Start of Given information
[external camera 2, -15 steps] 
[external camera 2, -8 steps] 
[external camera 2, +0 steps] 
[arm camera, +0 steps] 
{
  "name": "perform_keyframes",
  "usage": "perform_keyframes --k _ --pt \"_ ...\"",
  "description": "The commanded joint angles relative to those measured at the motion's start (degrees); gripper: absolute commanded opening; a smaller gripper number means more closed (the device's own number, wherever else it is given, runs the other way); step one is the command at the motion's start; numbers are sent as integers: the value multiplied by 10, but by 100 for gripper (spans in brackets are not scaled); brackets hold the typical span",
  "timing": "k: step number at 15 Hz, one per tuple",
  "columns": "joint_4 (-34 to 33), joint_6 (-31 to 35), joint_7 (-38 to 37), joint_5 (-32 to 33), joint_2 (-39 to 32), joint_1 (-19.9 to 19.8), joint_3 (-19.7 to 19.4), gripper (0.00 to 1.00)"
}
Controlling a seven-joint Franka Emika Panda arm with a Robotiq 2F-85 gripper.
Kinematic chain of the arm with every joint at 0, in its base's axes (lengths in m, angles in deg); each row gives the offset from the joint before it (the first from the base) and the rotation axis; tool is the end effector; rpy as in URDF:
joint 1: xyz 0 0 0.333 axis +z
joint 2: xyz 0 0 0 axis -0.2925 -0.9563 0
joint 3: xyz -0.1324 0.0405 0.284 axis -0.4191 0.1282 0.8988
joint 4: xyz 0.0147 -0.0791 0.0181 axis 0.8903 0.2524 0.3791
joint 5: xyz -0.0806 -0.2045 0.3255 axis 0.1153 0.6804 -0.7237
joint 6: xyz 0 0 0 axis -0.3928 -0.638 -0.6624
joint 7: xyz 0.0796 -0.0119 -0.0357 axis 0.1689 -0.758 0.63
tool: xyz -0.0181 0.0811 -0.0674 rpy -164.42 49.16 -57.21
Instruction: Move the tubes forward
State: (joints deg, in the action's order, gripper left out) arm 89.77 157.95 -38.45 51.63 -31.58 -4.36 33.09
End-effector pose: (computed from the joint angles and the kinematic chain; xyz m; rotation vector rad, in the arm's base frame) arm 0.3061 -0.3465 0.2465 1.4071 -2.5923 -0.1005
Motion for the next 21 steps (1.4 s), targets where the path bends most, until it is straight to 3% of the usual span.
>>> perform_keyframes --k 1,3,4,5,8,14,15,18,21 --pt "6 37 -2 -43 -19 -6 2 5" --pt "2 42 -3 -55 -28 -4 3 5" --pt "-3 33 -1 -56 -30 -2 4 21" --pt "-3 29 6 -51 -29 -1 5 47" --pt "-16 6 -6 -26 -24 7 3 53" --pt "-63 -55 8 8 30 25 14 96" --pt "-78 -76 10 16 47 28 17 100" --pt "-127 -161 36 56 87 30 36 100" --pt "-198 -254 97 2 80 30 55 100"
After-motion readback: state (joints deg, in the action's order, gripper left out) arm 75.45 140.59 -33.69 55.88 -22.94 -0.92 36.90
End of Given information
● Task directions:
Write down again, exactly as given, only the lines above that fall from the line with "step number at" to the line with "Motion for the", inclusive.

● Written response:
  "timing": "k: step number at 15 Hz, one per tuple",
  "columns": "joint_4 (-34 to 33), joint_6 (-31 to 35), joint_7 (-38 to 37), joint_5 (-32 to 33), joint_2 (-39 to 32), joint_1 (-19.9 to 19.8), joint_3 (-19.7 to 19.4), gripper (0.00 to 1.00)"
}
Controlling a seven-joint Franka Emika Panda arm with a Robotiq 2F-85 gripper.
Kinematic chain of the arm with every joint at 0, in its base's axes (lengths in m, angles in deg); each row gives the offset from the joint before it (the first from the base) and the rotation axis; tool is the end effector; rpy as in URDF:
joint 1: xyz 0 0 0.333 axis +z
joint 2: xyz 0 0 0 axis -0.2925 -0.9563 0
joint 3: xyz -0.1324 0.0405 0.284 axis -0.4191 0.1282 0.8988
joint 4: xyz 0.0147 -0.0791 0.0181 axis 0.8903 0.2524 0.3791
joint 5: xyz -0.0806 -0.2045 0.3255 axis 0.1153 0.6804 -0.7237
joint 6: xyz 0 0 0 axis -0.3928 -0.638 -0.6624
joint 7: xyz 0.0796 -0.0119 -0.0357 axis 0.1689 -0.758 0.63
tool: xyz -0.0181 0.0811 -0.0674 rpy -164.42 49.16 -57.21
Instruction: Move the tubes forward
State: (joints deg, in the action's order, gripper left out) arm 89.77 157.95 -38.45 51.63 -31.58 -4.36 33.09
End-effector pose: (computed from the joint angles and the kinematic chain; xyz m; rotation vector rad, in the arm's base frame) arm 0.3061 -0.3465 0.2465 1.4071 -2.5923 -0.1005
Motion for the next 21 steps (1.4 s), targets where the path bends most, until it is straight to 3% of the usual span.

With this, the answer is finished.